Royal Thai Air Force Football Club (Thai สโมสรฟุตบอลทหารอากาศ), is a Thai professional football club under the stewardship of Royal Thai Air Force based in Lamlukka, Pathum Thani, Thailand. The club is currently playing in the Thai League 3 Bangkok metropolitan region.

History
In 2019, the club was established and competed in the 2019 Thailand Amateur League Bangkok metropolitan region, using the Thupatemi Stadium as the ground. At the end of the season, they have promoted to the 2020 Thai League 4.

In 2020, the club became a professional football club and competed in the Thai League 4. However, the Football Association of Thailand merged the Thai League 3 and Thai League 4. As a result of this incident, all teams in Thai League 4 were promoted to Thai League 3. The club competed in the Thai League 3 for the 2020–21 season.

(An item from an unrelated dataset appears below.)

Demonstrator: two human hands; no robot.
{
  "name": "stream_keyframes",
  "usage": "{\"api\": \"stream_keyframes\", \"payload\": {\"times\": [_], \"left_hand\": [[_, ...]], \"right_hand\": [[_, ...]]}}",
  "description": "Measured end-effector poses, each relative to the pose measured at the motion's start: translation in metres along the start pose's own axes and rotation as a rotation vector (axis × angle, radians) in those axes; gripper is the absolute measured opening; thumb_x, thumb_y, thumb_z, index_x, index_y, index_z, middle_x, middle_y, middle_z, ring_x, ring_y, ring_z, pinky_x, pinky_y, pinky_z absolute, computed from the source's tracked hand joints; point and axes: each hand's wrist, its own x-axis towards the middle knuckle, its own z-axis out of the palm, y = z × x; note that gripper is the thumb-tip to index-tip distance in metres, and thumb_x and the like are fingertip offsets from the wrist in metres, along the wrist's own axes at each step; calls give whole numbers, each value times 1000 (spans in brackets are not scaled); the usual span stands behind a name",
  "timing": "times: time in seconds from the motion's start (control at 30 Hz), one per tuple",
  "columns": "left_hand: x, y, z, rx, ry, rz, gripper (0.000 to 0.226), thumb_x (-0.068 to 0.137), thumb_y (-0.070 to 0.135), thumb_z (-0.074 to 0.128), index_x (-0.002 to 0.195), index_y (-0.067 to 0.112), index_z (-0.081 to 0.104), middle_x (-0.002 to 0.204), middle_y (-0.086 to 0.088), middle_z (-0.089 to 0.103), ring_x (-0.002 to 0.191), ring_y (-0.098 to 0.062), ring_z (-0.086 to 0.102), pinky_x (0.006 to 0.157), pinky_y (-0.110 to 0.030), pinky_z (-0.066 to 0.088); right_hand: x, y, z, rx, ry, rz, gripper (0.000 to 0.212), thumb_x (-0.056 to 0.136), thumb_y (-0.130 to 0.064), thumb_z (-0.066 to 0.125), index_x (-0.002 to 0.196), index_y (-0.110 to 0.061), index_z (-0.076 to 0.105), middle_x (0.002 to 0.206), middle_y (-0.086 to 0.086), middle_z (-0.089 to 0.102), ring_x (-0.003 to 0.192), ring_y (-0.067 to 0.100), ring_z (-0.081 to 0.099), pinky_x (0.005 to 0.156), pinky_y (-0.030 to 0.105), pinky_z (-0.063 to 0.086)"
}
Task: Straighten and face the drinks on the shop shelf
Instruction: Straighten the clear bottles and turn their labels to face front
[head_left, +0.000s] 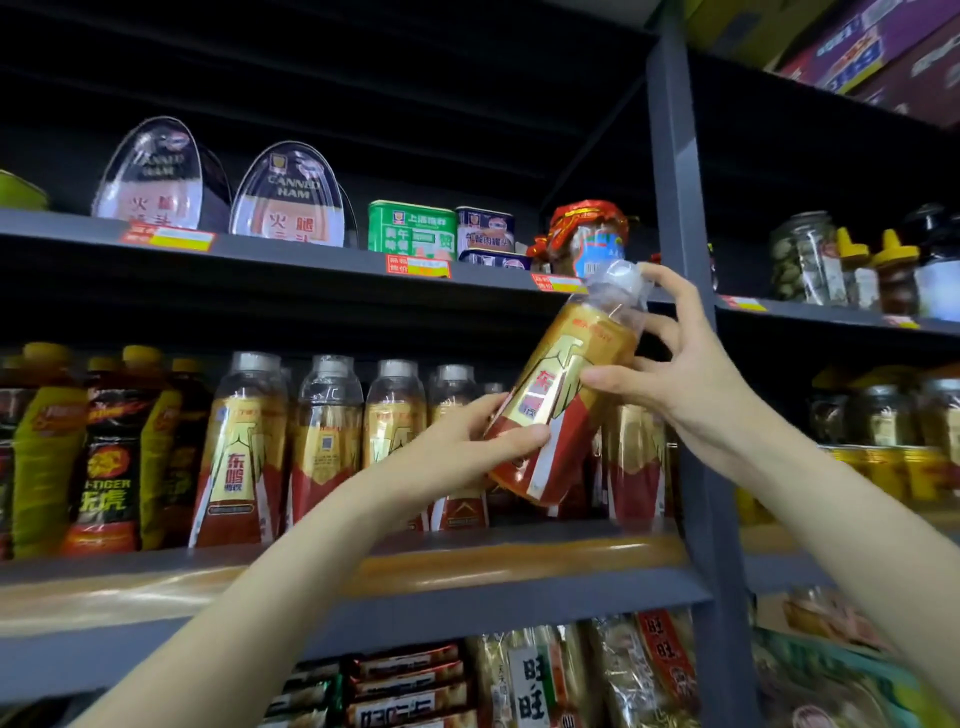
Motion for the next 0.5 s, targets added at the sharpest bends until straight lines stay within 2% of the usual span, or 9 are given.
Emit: {"api": "stream_keyframes", "payload": {"times": [0.1,0.2,0.27,0.33,0.4,0.5], "left_hand": [[-8,6,0,-311,-11,-114,51,70,39,66,117,23,55,107,0,70,98,-15,67,82,-32,56],[-16,12,-2,-438,5,-208,49,64,42,66,107,19,62,97,-2,69,91,-14,64,70,-26,55],[-22,19,-8,-456,-19,-282,50,59,44,67,102,18,63,92,-3,69,85,-14,64,63,-25,55],[-28,25,-14,-406,-68,-344,56,59,48,67,105,17,63,100,-7,68,91,-21,65,66,-30,57],[-35,25,-17,-380,-104,-370,57,63,48,66,111,17,61,108,-10,66,95,-27,65,73,-36,57],[-46,21,-18,-518,-106,-350,55,71,36,65,122,15,56,119,-15,63,97,-31,66,78,-45,56]], "right_hand": [[2,-11,4,59,-45,80,95,57,-16,79,132,-48,31,125,1,53,97,17,69,74,35,59],[2,-19,11,-16,-86,216,107,60,-27,78,143,-47,15,114,7,62,90,19,71,70,34,59],[-2,-24,15,-69,-94,261,104,67,-32,77,145,-47,10,111,9,63,82,22,72,63,34,59],[-6,-27,17,-47,-74,294,98,71,-30,77,144,-43,14,112,11,62,78,23,73,59,33,58],[-9,-26,19,13,-62,344,96,65,-30,78,143,-38,22,115,14,61,76,26,73,59,34,59],[-13,-20,19,148,-85,452,94,60,-29,77,142,-33,29,125,17,57,80,30,72,61,36,59]]}}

In late December 2020, the Coronavirus disease 2019 or also known as COVID-19 had spread again in Thailand, the FA Thailand must abruptly end the regional stage of the Thai League 3. The club has finished the eleventh place of the Bangkok metropolitan region.

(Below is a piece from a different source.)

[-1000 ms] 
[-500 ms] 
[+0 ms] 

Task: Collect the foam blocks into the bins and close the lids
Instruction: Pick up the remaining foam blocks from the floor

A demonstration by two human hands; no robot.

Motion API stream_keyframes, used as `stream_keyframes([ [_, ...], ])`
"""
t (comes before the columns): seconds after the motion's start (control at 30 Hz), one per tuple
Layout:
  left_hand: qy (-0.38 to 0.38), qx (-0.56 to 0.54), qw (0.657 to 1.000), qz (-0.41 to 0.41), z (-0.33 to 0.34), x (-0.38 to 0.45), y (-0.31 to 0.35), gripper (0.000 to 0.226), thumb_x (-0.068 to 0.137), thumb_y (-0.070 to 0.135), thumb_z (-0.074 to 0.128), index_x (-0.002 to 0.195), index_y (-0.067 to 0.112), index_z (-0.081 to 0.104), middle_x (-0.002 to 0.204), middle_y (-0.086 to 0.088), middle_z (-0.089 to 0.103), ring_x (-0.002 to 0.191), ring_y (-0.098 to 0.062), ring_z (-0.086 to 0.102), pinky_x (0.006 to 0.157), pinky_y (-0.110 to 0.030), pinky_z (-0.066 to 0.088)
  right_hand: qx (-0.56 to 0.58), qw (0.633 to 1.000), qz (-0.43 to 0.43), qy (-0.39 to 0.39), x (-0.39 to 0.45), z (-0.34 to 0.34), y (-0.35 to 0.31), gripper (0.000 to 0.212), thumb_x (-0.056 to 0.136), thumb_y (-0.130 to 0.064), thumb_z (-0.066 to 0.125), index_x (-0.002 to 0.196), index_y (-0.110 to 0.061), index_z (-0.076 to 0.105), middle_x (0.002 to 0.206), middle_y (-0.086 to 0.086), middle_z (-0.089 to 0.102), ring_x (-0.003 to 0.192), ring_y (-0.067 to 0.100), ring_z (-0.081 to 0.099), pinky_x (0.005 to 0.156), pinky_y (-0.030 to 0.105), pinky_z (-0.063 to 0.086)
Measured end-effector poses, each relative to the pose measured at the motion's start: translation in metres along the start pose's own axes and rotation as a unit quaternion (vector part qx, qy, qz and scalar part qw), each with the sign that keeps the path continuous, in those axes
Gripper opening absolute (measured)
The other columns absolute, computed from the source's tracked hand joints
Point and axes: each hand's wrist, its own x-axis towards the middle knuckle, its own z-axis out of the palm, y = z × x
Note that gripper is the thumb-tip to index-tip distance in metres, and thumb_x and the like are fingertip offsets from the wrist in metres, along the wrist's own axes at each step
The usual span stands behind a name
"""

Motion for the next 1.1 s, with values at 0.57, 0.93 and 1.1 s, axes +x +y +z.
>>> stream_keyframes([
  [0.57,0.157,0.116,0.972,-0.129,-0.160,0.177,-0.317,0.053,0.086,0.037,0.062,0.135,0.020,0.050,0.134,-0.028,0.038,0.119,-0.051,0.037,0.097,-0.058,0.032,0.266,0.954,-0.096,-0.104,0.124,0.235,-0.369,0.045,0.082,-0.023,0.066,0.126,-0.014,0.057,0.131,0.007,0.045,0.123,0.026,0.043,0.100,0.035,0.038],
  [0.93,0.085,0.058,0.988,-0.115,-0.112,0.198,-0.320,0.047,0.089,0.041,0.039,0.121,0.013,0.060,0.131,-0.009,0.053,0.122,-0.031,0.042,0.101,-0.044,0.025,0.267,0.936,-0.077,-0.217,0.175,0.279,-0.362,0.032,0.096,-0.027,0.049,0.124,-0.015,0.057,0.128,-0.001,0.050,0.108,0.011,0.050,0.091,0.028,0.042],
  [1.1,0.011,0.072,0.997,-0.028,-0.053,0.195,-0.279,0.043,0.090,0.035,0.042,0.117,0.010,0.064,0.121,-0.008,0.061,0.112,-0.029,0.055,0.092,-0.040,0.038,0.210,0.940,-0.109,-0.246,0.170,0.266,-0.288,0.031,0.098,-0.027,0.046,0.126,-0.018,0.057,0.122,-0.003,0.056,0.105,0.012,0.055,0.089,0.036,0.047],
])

In 2021, the 2021–22 season is the second consecutive season in the Thai League 3 of Royal Thai Air Force. They started the season with a 0–2 home defeated to North Bangkok University and they ended the season with a 0–1 away defeated to the North Bangkok University. The club has finished tenth place in the league of the Bangkok metropolitan region.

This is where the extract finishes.